Tensions au CHR de Namur : les médecins n'acceptent pas la suspension du chef de service des soins palliatifs.
Tensions au CHR de Namur : les médecins n'acceptent pas la suspension du chef de service des soins palliatifs. - © RTBF

Puisque le docteur Laurent Carlier a respecté la loi sur l'euthanasie, puisqu'il n'a fait que son devoir de médecin, il faut le réintégrer dans le service des soins palliatifs. C'est en substance le point de vue exprimé par les médecins du CHR Sambre et Meuse dans un courrier adressé cette semaine au conseil d'administration de l'hôpital. "Il a été retenu que notre confrère n'a commis aucune faute médicale, qu'il a procédé dans le strict cadre de la loi sur l'euthanasie et que ses actions n'ont été guidées que par son éthique médicale", plaident les médecins. Ce courrier fait suite à une assemblée générale des médecins, qui a voté à l'unanimité pour une réintégration immédiate du docteur Carlier dans l'équipe mobile de soins palliatifs, l'unité EMASC.

Depuis le 15 juillet dernier, le docteur Laurent Carlier est suspendu du service suite à une euthanasie pratiquée sur un patient de 77 ans. La fille du patient avait tenté de s'opposer à cette euthanasie et avait obtenu en urgence, quelques jours avant la date fatidique, une décision de justice suspendant la procédure. Elle estimait que son père n'était plus en possession de tous ses moyens intellectuels et qu'il ne pouvait donc exprimer un consentement éclairé. Le docteur Laurent Carlier a estimé que ce recours était contraire à la loi belge de 2002 sur l'euthanasie et que les souffrances de son patient était trop grandes pour repousser encore l'échéance.
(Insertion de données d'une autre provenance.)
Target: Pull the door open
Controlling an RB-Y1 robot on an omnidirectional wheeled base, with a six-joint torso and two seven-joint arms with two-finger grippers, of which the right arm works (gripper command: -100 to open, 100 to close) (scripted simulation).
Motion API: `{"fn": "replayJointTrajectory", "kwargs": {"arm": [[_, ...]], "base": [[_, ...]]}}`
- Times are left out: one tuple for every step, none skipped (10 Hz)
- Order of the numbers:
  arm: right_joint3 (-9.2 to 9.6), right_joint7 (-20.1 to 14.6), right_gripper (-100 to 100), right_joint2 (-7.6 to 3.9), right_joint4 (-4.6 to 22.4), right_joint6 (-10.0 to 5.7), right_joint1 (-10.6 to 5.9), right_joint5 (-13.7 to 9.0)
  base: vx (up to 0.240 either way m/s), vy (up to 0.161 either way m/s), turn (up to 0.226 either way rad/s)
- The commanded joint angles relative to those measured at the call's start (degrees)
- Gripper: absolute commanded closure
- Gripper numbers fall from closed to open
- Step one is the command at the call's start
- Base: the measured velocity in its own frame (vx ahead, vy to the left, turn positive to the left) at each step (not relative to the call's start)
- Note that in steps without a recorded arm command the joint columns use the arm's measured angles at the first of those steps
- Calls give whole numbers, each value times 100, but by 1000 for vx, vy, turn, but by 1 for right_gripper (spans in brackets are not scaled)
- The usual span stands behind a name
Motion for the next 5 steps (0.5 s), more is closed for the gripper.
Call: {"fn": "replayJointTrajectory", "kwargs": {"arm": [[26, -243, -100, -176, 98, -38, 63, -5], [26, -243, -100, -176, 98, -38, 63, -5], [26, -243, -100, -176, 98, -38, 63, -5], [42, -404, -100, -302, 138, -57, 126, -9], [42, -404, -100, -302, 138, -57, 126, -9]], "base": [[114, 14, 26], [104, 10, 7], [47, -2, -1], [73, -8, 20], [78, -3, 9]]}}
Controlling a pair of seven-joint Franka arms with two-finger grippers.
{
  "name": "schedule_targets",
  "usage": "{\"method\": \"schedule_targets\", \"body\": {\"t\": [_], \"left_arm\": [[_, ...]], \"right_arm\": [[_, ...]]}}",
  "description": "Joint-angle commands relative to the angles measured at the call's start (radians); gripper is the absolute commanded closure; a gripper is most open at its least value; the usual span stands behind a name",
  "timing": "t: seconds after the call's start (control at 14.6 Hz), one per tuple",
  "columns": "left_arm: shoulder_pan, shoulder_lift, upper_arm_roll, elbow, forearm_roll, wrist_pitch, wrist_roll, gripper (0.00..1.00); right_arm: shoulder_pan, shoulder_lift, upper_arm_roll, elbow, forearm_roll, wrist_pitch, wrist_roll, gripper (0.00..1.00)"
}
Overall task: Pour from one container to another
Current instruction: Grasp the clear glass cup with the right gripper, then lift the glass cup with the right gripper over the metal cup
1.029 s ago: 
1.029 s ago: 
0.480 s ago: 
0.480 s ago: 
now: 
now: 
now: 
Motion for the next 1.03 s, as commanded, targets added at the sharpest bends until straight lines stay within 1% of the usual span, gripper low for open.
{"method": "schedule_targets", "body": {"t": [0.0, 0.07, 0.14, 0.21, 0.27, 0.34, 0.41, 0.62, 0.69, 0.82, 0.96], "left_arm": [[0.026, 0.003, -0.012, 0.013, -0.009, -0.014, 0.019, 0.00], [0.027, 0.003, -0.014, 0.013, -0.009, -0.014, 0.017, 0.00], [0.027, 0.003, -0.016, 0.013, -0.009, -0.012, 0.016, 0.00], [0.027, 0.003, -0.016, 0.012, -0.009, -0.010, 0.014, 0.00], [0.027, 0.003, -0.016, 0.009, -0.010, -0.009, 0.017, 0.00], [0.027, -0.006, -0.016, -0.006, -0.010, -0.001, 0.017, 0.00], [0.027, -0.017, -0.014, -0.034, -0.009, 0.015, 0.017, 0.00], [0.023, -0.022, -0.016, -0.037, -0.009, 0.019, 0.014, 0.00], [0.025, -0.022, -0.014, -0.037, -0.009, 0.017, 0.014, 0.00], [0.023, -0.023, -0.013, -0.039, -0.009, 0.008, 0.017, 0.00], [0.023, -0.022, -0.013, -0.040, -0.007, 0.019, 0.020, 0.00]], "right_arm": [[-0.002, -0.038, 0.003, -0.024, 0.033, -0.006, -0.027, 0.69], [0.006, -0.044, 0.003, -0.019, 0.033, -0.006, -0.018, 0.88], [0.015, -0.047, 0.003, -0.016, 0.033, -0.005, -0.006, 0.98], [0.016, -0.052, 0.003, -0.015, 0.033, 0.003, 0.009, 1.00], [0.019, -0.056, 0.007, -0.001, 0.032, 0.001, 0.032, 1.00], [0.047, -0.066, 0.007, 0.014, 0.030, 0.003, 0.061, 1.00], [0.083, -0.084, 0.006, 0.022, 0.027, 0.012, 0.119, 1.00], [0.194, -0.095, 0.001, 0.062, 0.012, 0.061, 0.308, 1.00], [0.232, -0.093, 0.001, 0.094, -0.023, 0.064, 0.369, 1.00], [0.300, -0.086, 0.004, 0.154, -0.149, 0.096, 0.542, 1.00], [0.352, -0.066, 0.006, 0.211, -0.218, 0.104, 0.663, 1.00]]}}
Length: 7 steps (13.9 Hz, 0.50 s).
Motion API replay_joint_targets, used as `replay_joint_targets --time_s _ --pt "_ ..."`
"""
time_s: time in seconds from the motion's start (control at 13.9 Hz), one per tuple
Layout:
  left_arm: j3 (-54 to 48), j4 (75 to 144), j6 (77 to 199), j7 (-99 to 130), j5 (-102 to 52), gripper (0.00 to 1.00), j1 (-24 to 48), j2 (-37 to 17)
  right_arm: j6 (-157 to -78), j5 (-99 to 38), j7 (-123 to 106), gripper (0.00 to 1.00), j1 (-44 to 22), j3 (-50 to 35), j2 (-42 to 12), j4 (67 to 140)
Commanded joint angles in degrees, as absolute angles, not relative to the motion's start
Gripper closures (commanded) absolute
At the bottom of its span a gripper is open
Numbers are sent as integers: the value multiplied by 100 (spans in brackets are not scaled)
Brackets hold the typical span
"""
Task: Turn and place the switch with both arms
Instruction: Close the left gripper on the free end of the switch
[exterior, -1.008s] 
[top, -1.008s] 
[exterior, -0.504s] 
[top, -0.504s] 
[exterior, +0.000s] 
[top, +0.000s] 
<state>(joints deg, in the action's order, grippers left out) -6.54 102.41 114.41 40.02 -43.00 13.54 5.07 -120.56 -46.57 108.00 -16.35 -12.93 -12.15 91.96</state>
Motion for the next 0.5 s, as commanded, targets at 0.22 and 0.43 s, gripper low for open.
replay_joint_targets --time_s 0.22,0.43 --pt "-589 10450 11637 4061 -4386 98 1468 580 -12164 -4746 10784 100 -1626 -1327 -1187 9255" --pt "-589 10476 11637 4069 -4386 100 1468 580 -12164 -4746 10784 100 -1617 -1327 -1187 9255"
L'euthanasie a eu lieu le 17 juin dernier.

La fille du patient dépose plainte

Le soir même, la fille s'est rendue à la police pour déposer plainte. Le Parquet a ouvert une enquête pour assassinat, c'est-à-dire un meurtre avec préméditation. Mais jusqu'ici toutes les instances qui se sont penchées sur le dossier ont conclu que la loi sur l'euthanasie avait été respectée : volonté de mourir consciente, répétée et sans pression extérieure; grande souffrance et situation médicale sans issue; ainsi que l'avis de trois médecins. La direction de l'hôpital elle-même, qui a écarté Laurent Carlier du service, évoque une "mesure d'ordre" en attendant les conclusions de l'enquête pénale, et pas une sanction disciplinaire. Laurent Carlier est d'ailleurs autorisé à exercer son métier de médecin au sein de l'hôpital mais dans un autre service (celui des urgences en l'occurrence).

Pour les médecins du CHR de Namur ce n'est pas suffisant. Au-delà du cas particulier du docteur Laurent Carlier, un certain nombre d'entre eux estime que c'est le principe même de l'euthanasie qui est attaqué si, au moindre conflit familial, les médecins reculent par crainte de représailles judiciaires, disciplinaires et professionnelles.